We meet in the foyer of Sadler’s Wells, where three screens are showing dance films on loop, headphones dangling. ‘I don’t like to talk about age,’ shrugs veteran Bausch performer Malou Airaudo in Sarah Vaughan-Jones’ film ‘No Space for Age’ (2022), ‘There is no space for that on stage.’ Afterwards in a pub, Liza wonders how exactly we’re going to talk about age in our article. Dom doesn’t know. Can we say elderly people? Not old, surely. We agree on older dancers.
I never think that I am an older performer (who likes to think themselves as old, or older? older than what? than who? than myself?)…. so maybe this is why I cannot answer this question.
—Louise Lecavalier
Elixir Festival was launched in 2014 by Sadler’s Wells as a festival for older dancers. As its website claims, the festival aims to ‘challenge perceptions around dance and ageing’. Having only recently turned forty, Dom will admit that he selfishly found little incentive to have his perceptions changed in this area. He hadn’t yet experienced that kind of tectonic shift of priorities, the low-level fatigue and mild panic of turning forty; he hadn’t yet partaken even slightly in the Great Slowing Down. Liza, in her early thirties, will confess that she, perhaps also somewhat selfishly, found more of an incentive to have her perceptions changed, what with being an oral historian and having recently become a Befriender with the charity Age UK.

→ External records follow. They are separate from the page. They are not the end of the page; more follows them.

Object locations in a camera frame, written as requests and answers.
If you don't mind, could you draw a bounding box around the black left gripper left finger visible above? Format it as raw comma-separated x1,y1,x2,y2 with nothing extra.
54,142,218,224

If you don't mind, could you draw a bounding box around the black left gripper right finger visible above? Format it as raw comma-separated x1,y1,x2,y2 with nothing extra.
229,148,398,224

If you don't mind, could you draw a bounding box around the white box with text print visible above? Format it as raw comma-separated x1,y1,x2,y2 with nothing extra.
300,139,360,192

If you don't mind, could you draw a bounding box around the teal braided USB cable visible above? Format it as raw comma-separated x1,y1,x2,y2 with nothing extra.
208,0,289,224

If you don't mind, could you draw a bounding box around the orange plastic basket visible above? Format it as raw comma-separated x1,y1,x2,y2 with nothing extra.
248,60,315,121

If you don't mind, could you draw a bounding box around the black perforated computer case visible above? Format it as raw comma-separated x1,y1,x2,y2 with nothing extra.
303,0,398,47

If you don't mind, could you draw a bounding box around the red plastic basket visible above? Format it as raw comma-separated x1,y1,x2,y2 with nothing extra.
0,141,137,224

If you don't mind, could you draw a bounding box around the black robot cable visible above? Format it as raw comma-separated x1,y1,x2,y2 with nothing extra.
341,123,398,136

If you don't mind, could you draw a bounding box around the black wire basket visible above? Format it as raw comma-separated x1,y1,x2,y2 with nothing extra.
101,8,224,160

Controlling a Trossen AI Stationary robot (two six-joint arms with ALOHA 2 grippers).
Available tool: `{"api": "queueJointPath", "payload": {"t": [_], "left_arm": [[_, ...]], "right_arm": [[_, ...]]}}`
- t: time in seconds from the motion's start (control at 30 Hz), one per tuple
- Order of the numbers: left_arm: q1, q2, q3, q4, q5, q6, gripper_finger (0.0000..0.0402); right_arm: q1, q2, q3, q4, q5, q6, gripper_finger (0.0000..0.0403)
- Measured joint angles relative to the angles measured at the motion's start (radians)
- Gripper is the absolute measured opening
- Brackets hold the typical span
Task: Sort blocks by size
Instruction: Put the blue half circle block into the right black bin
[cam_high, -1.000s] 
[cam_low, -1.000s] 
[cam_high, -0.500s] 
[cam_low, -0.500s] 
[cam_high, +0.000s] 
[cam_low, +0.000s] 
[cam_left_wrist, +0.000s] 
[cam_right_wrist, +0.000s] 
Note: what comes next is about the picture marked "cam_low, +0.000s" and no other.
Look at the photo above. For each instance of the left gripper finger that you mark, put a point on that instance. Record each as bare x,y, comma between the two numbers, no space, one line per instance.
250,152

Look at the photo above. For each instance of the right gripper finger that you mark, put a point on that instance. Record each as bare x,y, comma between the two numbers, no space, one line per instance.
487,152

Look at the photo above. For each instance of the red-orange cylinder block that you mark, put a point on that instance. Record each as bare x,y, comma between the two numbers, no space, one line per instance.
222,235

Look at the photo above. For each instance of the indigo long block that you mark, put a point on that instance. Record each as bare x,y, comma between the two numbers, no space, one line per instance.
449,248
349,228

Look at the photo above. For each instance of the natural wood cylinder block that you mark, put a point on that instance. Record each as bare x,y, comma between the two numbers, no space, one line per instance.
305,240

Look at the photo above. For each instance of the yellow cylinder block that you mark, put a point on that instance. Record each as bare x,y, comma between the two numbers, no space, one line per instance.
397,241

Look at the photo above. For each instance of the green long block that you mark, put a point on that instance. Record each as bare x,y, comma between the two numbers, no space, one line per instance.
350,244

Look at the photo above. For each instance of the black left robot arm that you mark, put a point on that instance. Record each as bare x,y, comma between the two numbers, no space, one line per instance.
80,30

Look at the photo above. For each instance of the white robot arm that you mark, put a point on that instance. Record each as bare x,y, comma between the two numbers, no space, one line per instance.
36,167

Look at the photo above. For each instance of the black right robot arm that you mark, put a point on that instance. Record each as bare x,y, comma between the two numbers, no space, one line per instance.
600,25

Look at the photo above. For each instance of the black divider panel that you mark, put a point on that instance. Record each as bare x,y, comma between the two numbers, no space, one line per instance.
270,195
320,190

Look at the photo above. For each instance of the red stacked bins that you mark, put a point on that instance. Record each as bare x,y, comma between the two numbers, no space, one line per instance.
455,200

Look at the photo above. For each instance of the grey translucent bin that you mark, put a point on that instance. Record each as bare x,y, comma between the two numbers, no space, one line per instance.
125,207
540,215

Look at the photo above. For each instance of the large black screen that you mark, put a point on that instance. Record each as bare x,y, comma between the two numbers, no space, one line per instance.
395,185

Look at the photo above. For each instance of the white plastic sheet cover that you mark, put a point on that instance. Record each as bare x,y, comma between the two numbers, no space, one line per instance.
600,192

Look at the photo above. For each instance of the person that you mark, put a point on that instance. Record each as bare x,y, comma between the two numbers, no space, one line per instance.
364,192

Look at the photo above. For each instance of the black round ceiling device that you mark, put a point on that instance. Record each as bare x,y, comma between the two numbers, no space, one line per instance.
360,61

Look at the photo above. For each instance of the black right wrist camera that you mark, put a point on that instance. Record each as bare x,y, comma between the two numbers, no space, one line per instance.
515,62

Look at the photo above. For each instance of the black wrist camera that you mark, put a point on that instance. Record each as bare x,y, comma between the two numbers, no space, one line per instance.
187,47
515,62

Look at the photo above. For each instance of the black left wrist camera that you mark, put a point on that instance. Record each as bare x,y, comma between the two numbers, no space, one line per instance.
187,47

According to Age UK’s apocalyptic prognosis for ageing, ‘Of all the performing arts, dance is the one that has emerged as the most therapeutic when it comes to staving off the mental and physical ravages of old age’. Sadler’s Wells copy for the festival is, in comparison, considerably more life-affirming, framing the process of growing and maturing in an age-positive light. Admittedly, from the festival line-up, the only thing that’s laid to waste is the theory that a career in dance stops at 30. There’s hope for us yet, Dom! There certainly is, Liza.
Wednesday 10 April
Act 3
Act 3
LW: In the foyer of Sadler’s Wells, six men over 60 wearing white loungewear – bathrobes, socks, and Adidas sliders – disrobe to dance intimate duets on a bare mattress. The mattress seems to offer no comfort, though, nor a platform for companionship, as they each writhe around in mental anguish while their partners look coolly on. There is something that has laid latent at last finding expression here, in what is presumably ‘Act 3’ of the dancer’s lives. An act, no less, that does not appear to offer any denouement, in this durational and ‘on loop’ performance by Christopher Matthews. Queer desire, the choreographer has it, is continuously being played out.
I tried to make a work that didn’t show older bodies as just enjoying dancing and being a light subject matter, but instead tried to show the complexity, vulnerability, and sensuality of someone in their 60’s, 70’s and 80s. Why can’t we see older bodies being authentically vulnerable and sensual? But again, this is not the dance world’s fault, this is something in society. Older sexuality is usually displayed as the butt of the joke and not truth. Normalise seeing queer older bodies as they are beautiful, lived, and sensual.